= Task brief =
Pictures must not appear in the copy. Restate exactly the lines below from the one with "This document shows" through the one with "Entry from a", inclusive.

= Available data =
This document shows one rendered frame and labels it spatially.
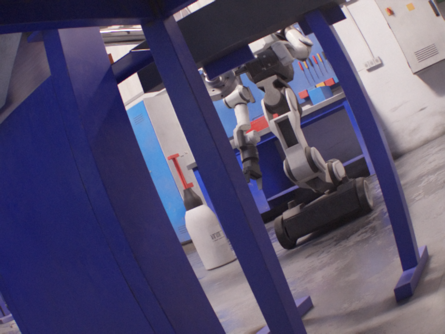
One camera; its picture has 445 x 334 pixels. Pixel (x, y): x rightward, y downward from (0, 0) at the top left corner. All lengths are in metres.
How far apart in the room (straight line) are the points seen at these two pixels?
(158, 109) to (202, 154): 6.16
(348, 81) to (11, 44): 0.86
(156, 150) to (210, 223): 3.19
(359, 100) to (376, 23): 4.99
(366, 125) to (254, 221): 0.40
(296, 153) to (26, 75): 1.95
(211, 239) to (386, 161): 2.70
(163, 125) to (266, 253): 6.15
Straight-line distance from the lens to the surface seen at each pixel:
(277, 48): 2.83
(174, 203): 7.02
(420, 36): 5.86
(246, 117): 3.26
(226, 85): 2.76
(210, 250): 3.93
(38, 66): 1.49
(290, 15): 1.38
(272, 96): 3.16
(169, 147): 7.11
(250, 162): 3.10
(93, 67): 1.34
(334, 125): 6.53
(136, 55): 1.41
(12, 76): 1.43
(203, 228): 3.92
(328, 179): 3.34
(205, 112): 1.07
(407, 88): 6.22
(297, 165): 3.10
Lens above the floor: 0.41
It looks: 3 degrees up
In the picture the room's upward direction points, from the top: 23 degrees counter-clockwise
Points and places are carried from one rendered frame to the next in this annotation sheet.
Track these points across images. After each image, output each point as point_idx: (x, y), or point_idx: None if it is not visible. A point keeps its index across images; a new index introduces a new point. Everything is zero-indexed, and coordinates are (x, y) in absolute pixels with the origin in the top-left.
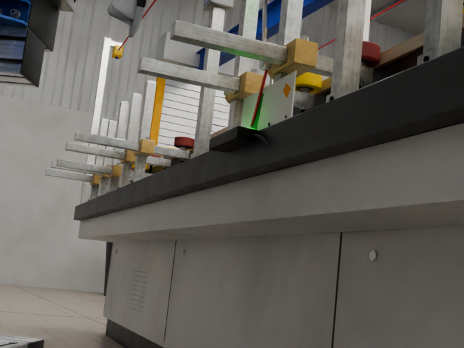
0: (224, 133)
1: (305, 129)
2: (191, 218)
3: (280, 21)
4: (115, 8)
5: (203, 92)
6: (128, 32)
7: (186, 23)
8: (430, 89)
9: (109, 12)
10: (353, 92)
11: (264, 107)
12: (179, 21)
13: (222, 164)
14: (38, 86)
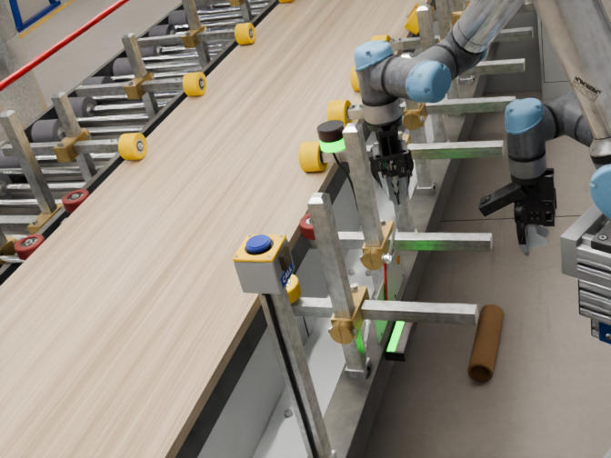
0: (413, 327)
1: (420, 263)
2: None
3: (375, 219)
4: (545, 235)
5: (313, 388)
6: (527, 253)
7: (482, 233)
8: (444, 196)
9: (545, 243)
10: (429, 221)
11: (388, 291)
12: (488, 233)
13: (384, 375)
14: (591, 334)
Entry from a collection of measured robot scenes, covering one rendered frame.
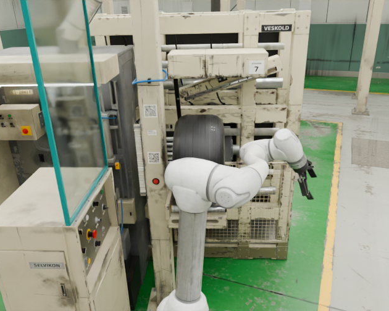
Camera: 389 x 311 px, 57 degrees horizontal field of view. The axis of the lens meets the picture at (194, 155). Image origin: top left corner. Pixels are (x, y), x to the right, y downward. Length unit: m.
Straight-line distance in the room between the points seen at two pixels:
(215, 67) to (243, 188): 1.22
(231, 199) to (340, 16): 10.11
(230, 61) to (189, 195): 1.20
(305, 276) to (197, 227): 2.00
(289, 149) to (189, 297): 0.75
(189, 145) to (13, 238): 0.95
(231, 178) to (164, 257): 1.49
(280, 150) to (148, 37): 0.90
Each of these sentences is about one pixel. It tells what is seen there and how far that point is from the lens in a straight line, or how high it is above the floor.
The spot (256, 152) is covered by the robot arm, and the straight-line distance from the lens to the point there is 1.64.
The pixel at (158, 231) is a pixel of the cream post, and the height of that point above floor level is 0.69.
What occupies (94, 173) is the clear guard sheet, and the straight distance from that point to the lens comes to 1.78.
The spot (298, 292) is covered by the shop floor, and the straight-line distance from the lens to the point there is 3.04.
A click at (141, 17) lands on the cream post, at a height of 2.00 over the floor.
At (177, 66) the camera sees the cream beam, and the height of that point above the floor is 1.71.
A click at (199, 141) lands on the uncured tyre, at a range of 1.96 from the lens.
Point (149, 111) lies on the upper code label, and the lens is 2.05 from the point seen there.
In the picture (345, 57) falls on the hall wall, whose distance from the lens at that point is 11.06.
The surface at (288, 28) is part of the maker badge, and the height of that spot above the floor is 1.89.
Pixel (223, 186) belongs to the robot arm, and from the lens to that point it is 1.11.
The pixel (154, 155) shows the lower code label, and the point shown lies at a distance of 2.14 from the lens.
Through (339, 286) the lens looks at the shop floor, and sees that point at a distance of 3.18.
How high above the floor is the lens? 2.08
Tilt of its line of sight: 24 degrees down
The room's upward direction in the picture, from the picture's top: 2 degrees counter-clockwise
---
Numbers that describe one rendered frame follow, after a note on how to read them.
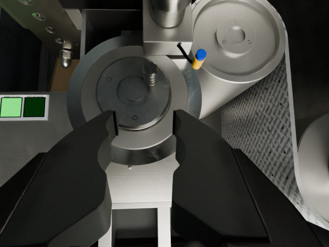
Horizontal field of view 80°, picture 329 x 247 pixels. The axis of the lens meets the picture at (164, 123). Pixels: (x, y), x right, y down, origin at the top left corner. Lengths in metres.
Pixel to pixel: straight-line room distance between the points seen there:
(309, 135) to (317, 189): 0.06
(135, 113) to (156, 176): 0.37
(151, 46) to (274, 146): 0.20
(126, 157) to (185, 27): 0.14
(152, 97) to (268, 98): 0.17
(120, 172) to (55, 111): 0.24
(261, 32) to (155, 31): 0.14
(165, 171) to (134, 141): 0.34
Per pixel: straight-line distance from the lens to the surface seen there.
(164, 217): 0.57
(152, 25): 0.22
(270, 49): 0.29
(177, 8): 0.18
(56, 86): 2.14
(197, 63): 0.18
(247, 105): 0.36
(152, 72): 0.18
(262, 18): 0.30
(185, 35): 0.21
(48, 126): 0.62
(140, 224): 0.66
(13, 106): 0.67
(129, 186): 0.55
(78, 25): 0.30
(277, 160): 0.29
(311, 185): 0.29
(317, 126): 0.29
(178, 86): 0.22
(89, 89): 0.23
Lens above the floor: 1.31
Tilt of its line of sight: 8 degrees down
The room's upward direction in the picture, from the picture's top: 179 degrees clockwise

= Solved exercise =
This document shows one rendered frame and labels it spatially.
One camera; its picture has 445 x 334 pixels. Pixel (x, y): x rightward, y downward from (0, 0) at the top left corner. All lengths are in metres.
How far apart in the room (straight line) are the points seen at these two pixels?
(158, 109) to (202, 154): 6.16
(348, 81) to (11, 44): 0.86
(156, 150) to (210, 223): 3.19
(359, 100) to (376, 23): 4.99
(366, 125) to (254, 221): 0.40
(296, 153) to (26, 75): 1.95
(211, 239) to (386, 161): 2.70
(163, 125) to (266, 253): 6.15
Straight-line distance from the lens to the surface seen at each pixel:
(277, 48): 2.83
(174, 203): 7.02
(420, 36): 5.86
(246, 117): 3.26
(226, 85): 2.76
(210, 250): 3.93
(38, 66): 1.49
(290, 15): 1.38
(272, 96): 3.16
(169, 147): 7.11
(250, 162): 3.10
(93, 67): 1.34
(334, 125): 6.53
(136, 55): 1.41
(12, 76): 1.43
(203, 228): 3.92
(328, 179): 3.34
(205, 112): 1.07
(407, 88): 6.22
(297, 165): 3.10
Lens above the floor: 0.41
It looks: 3 degrees up
In the picture the room's upward direction points, from the top: 23 degrees counter-clockwise
Points and places are carried from one rendered frame to the next in this annotation sheet.
Track these points across images. After each image, output each point as point_idx: (x, y), or point_idx: None if it is not visible. A point keeps its index across images; a new index introduces a new point. Everything is zero-indexed, and coordinates are (x, y) in absolute pixels with the origin in the top-left.
0: (224, 133)
1: (305, 129)
2: (191, 218)
3: (280, 21)
4: (115, 8)
5: (203, 92)
6: (128, 32)
7: (186, 23)
8: (430, 89)
9: (109, 12)
10: (353, 92)
11: (264, 107)
12: (179, 21)
13: (222, 164)
14: (38, 86)
0: (413, 327)
1: (420, 263)
2: None
3: (375, 219)
4: (545, 235)
5: (313, 388)
6: (527, 253)
7: (482, 233)
8: (444, 196)
9: (545, 243)
10: (429, 221)
11: (388, 291)
12: (488, 233)
13: (384, 375)
14: (591, 334)
Entry from a collection of measured robot scenes, covering one rendered frame.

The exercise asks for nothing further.